On Fri, Nov 28, 2008 at 09:36:47AM -0700, Kurt Foster wrote:
> Bill provides the example
> 
> [a,b,c,d,e,f] = [1,0,-5,1,1,2]

(I'd like to note that http://www.alpertron.com.ar/QUAD.HTM
does not handle that equation either, so we cannot compare the results).

> for which the field discriminant N = 5, the index m is 2, U =  
> (B.fu)^2, the smallest value of k is 3, and plowing through the  
> calculations by hand shows that there are two "inequivalent" solutions
> 
> [x,y] = [1,1] and [-5, -2]
> 
> For a given positive fundamental discriminant N and index m > 1,  
> determining the exact smallest value of k for which U^k is in O has  
> proven to be rather exasperating, although certain multiples of it are  
> easy to find.  I've dug into it a fair bit, but I'm sure this is a  
> known calculation.  Can someone provide a reference?
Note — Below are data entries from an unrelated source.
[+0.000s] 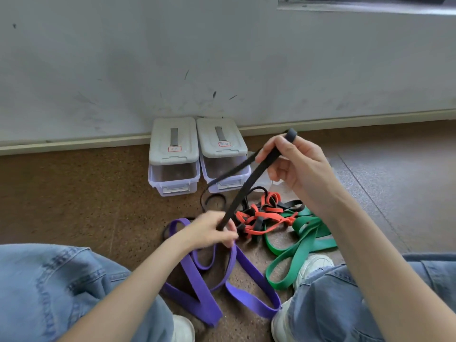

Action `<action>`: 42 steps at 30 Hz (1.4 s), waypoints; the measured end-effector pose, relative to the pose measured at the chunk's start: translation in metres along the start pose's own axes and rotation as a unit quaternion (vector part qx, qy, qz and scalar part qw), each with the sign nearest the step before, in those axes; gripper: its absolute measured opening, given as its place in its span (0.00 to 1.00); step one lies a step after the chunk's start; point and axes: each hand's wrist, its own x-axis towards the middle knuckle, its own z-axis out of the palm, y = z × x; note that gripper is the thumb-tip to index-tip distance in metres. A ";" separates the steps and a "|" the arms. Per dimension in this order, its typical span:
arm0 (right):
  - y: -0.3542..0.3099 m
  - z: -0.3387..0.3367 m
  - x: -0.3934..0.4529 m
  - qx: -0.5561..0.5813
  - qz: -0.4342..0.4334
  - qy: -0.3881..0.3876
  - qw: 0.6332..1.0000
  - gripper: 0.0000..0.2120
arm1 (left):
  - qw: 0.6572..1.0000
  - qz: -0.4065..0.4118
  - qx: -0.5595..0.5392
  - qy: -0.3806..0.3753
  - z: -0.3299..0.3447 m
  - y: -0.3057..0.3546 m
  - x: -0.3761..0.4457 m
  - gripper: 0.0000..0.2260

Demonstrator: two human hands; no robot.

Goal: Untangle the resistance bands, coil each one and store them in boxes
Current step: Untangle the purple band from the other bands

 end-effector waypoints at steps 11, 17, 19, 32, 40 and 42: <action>0.000 0.020 -0.009 -0.383 0.149 -0.285 0.866 0.11 | 0.988 0.138 0.076 0.001 -0.013 0.035 0.007 0.24; -0.016 -0.001 0.000 -0.176 -0.046 0.010 0.983 0.16 | 0.988 0.008 0.124 -0.092 -0.003 -0.010 -0.003 0.05; -0.013 -0.015 0.004 -0.221 -0.014 0.066 0.973 0.15 | 0.992 -0.065 0.106 -0.018 -0.021 -0.015 -0.010 0.08; 0.008 0.005 -0.003 -0.300 0.090 -0.205 0.927 0.31 | 0.949 0.067 0.290 0.107 -0.058 0.120 -0.031 0.08; 0.008 -0.003 0.001 -0.078 0.027 -0.088 0.993 0.09 | 0.996 0.054 0.069 0.032 -0.055 0.059 -0.015 0.03; 0.008 -0.007 0.003 0.046 -0.021 -0.051 0.997 0.11 | 0.994 -0.001 0.107 -0.039 -0.040 0.032 -0.015 0.03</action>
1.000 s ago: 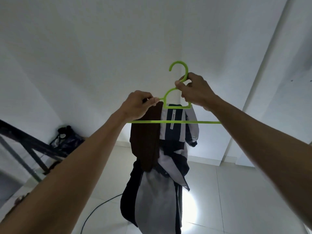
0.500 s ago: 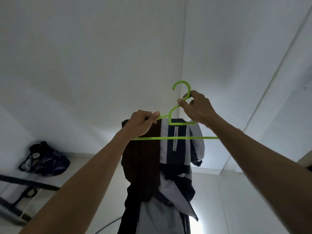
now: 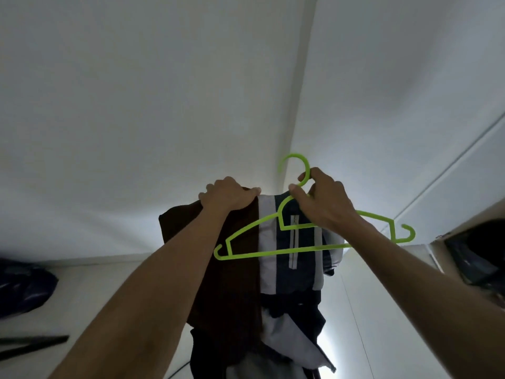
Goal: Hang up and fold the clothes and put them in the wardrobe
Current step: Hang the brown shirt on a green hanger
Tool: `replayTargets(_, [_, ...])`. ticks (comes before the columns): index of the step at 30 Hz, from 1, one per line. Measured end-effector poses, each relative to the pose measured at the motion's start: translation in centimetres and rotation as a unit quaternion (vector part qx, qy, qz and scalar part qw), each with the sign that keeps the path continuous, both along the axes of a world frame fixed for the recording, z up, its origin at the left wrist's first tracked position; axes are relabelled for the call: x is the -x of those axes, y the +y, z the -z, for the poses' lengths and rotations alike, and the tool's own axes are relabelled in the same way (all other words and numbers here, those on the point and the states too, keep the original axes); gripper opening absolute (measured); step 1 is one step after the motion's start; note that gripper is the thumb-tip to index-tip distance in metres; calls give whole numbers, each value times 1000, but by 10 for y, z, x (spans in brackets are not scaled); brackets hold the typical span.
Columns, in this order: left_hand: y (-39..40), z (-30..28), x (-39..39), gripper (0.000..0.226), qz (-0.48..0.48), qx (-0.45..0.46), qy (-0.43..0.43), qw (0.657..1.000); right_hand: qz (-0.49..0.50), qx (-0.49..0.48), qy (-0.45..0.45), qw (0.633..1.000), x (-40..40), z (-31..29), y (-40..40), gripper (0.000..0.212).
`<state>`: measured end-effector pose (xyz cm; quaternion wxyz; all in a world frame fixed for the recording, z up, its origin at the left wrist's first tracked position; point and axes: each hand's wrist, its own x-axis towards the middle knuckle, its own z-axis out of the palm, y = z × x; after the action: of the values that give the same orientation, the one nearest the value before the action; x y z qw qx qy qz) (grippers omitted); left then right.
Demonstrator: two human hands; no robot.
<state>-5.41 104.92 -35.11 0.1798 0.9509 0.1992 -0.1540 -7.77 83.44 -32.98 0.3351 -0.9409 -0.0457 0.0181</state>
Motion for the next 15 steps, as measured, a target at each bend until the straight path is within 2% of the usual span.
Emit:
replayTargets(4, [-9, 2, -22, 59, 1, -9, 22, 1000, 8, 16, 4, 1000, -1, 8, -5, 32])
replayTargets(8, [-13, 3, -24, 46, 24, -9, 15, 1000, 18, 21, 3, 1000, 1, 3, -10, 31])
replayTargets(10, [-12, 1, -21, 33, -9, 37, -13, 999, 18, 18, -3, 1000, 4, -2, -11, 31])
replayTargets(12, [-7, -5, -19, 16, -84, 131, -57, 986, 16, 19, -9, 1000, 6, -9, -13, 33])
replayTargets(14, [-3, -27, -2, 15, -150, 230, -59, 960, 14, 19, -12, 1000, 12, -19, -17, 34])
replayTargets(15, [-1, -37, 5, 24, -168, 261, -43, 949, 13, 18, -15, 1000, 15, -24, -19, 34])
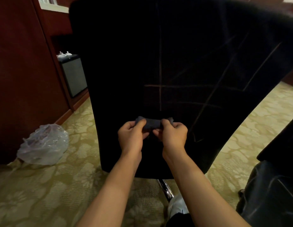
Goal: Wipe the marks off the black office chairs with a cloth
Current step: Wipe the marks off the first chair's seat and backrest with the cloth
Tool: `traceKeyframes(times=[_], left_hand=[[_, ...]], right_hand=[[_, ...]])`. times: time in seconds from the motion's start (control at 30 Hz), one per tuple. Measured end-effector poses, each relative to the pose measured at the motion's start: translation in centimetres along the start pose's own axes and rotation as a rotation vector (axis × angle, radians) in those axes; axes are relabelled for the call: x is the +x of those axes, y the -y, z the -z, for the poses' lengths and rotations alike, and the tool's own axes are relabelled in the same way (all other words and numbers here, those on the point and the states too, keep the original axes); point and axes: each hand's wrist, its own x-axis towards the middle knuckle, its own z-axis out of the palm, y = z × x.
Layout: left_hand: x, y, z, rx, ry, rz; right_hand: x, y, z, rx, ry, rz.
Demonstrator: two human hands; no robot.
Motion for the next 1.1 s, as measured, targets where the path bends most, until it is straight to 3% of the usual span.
traceKeyframes(times=[0.17,0.27,0.4,0.63,0.93,1.03,1.1], left_hand=[[-0.7,-7.7,-1.8,-0.139,0.063,-0.174],[-0.9,-10.6,-2.2,-0.204,0.13,-0.188],[-0.6,-8.5,-1.3,-0.137,0.11,-0.136],[-0.1,-6.5,0.5,-0.103,0.037,0.01],[-0.1,-15.4,-1.0,-0.251,0.052,-0.273],[0.4,-14.1,-0.8,-0.161,0.024,-0.357],[0.4,-12.0,-0.1,-0.086,0.011,-0.304]], right_hand=[[-1.8,6.8,-2.8,0.137,0.095,0.186],[-2.4,8.6,-3.4,0.194,0.125,0.206],[-2.0,5.7,-3.1,0.087,0.066,0.239],[-2.4,3.5,-3.1,0.034,0.038,0.087],[-4.9,11.6,-7.5,0.271,0.184,0.246],[-4.2,10.4,-7.5,0.141,0.11,0.341],[-3.6,8.4,-6.8,0.011,0.051,0.334]])
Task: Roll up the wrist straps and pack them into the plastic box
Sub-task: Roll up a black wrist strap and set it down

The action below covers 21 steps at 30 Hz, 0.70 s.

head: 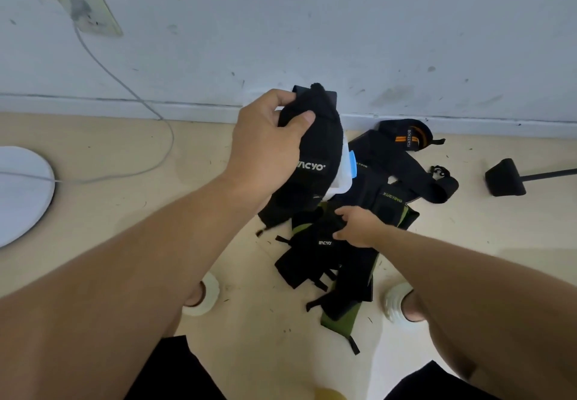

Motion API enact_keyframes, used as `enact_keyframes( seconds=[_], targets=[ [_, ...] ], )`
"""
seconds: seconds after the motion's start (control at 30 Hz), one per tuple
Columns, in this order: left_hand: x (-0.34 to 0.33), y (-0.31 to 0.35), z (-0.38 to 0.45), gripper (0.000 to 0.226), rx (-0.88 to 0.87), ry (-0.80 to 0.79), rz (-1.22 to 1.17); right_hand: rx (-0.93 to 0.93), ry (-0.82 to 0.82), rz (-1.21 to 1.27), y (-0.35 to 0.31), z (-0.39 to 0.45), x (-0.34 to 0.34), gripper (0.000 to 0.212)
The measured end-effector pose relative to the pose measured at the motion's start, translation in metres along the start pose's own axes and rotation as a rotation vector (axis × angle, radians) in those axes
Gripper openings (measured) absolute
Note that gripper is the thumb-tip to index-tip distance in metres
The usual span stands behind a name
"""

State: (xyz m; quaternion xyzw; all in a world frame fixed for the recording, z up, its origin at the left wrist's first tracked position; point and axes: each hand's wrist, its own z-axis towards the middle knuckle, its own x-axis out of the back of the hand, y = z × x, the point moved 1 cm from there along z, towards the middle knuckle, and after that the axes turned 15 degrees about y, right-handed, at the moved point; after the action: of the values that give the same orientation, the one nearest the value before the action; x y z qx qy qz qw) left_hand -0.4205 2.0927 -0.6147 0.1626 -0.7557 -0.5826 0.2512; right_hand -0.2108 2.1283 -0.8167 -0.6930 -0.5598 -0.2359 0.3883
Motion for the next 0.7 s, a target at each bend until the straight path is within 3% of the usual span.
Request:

Well, we can use the ray class number formula that give the ray class number
in term of the class number:

   h_f=h*Phi(f)/phi(f)/k

So the following should compute k:

  K=bnfinit(x^2-b*x+a*c);
  B=bnrinit(K,K.index);
  k=K.no*B.bid.no/(eulerphi(K.index)*B.no);

I join a new version of queq.gp that use this formula. 

Cheers,
Bill.

qeeval(Q,v)=local(a=Q[1],b=Q[2],c=Q[3],d=Q[4],e=Q[5],f=Q[6],x=v[1],y=v[2]);a*x^2+b*x*y+c*y^2+d*x+e*y+f

qered(Q)=
{
  local(a=Q[1],b=Q[2],c=Q[3],d=Q[4],e=Q[5],f=Q[6],F,u,v);
  F=[2*a,b;b,2*c]^-1*[-d,-e]~;u=F[1];v=F[2];
  D=denominator(content(F));
  [D^2*(u^2*a+v*u*b+v^2*c+u*d+v*e+f),D,D*u,D*v]
}

qesolve(Q)=
{
  local(a,b,c,f,V,K,B,d,L,w,U,Ud,S=List(),idx);
  local(R,D,M,u,v);
  a=Q[1];b=Q[2];c=Q[3];
  if (issquare(b^2-4*a*c),error("reducible equation"));
  R=qered(Q); f=R[1]; D=R[2];
  K=bnfinit(x^2-b*x+a*c);
  L=bnfisintnorm(K,-f*a);
  if (#K.fu, 
    idx=K.index; B=bnrinit(K,idx);
    d=K.no*B.bid.no/(eulerphi(idx)*B.no);
    U=K.fu[1]; if (norm(U)==-1,U=U^2);
   ,d=1; U=1);
  for(i=1,#L,
    for(j=0,K.tu[1]-1,
      for(k=0,d-1,
        w=U^k*L[i]*K.tu[2]^j;
        w=lift(w); u=polcoeff(w,0); v=polcoeff(w,1);
        if (denominator(u)!=1 || denominator(v)!=1,next);
        if (u%a!=0,next,u\=a);
        if ((R[3]-u)%D!=0,next,u=(R[3]-u)\D);
        if ((R[4]-v)%D!=0,next,v=(R[4]-v)\D);
        listput(S,[u,v]);
  )));Vec(S)
}